[Extracted records]
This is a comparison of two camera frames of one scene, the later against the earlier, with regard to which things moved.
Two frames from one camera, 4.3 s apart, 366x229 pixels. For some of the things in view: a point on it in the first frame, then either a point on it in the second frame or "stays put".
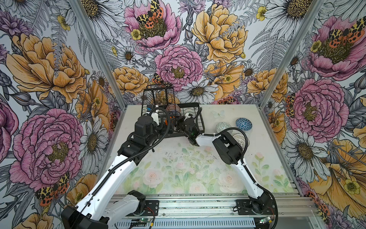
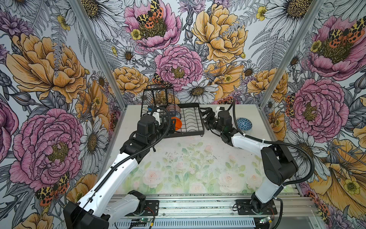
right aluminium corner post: (292, 52) stays put
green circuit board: (144, 220) stays put
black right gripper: (178, 120) -> (212, 114)
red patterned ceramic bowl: (173, 107) stays put

## [TASK DESCRIPTION]
From the line that includes "Two frames from" on down to the last line of the entries above, set down each line exactly, leaving out the pictures.

## [EXPECTED ANSWER]
Two frames from one camera, 4.3 s apart, 366x229 pixels. For some of the things in view: a point on it in the first frame, then either a point on it in the second frame or "stays put".
right aluminium corner post: (292, 52) stays put
green circuit board: (144, 220) stays put
black right gripper: (178, 120) -> (212, 114)
red patterned ceramic bowl: (173, 107) stays put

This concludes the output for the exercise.